Task to carry out :: For every line in the records below that contains the word "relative", add one to a count, and report only that count.

Data records:
┌──
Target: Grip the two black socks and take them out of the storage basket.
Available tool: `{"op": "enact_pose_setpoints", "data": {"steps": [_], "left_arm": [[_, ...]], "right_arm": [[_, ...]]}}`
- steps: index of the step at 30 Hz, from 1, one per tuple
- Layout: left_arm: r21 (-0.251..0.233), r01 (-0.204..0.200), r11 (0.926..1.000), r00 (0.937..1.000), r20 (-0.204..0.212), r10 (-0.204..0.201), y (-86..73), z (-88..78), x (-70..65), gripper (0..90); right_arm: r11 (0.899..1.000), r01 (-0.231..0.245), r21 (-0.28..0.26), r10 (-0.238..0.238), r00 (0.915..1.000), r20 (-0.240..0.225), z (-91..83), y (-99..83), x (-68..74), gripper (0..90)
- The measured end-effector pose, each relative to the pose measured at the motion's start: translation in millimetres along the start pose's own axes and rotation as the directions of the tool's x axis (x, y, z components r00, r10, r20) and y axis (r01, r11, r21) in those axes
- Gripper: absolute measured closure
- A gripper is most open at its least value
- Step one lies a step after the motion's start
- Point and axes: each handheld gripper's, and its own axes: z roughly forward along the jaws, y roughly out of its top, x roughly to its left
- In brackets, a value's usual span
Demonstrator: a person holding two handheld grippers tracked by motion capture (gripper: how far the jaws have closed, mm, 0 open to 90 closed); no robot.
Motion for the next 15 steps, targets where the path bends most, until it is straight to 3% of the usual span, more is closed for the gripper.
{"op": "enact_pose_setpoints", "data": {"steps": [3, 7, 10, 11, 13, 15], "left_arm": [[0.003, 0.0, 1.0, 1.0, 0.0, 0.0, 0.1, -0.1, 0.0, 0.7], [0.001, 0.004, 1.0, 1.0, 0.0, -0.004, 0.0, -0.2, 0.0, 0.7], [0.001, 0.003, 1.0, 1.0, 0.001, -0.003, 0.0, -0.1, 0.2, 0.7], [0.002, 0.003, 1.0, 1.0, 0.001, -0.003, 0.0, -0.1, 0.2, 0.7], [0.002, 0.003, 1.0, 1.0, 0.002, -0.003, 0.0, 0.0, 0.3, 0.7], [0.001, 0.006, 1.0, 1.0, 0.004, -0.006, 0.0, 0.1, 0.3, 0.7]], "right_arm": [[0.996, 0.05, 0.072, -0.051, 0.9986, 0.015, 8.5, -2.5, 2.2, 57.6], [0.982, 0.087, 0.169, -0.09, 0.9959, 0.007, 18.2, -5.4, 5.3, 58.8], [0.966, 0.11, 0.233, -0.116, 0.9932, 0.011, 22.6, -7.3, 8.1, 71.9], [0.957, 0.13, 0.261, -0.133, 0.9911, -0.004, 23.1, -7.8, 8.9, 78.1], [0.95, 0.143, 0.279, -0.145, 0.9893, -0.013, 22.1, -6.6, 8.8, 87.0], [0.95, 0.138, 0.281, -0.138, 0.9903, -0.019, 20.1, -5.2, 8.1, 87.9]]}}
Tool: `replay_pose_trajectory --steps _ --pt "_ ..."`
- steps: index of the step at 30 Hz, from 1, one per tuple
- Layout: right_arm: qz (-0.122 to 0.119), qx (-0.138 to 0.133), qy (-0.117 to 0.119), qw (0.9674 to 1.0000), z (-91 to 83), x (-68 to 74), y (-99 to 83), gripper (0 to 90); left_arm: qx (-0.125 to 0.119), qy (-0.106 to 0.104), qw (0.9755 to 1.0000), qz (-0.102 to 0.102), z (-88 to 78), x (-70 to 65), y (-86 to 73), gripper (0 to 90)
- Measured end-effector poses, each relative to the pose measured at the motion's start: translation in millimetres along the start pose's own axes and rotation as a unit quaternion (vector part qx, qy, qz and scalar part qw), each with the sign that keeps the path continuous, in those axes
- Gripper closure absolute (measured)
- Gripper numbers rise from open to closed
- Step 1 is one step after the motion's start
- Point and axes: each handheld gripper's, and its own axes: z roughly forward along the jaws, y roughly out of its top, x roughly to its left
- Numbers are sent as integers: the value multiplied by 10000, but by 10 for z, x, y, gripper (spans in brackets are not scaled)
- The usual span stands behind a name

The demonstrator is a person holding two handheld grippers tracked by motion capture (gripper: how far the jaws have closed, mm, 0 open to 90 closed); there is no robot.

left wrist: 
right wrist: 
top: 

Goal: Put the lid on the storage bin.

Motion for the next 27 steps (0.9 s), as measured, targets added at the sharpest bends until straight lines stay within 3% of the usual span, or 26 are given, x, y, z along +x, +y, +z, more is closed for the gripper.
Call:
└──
Expected answer :: 2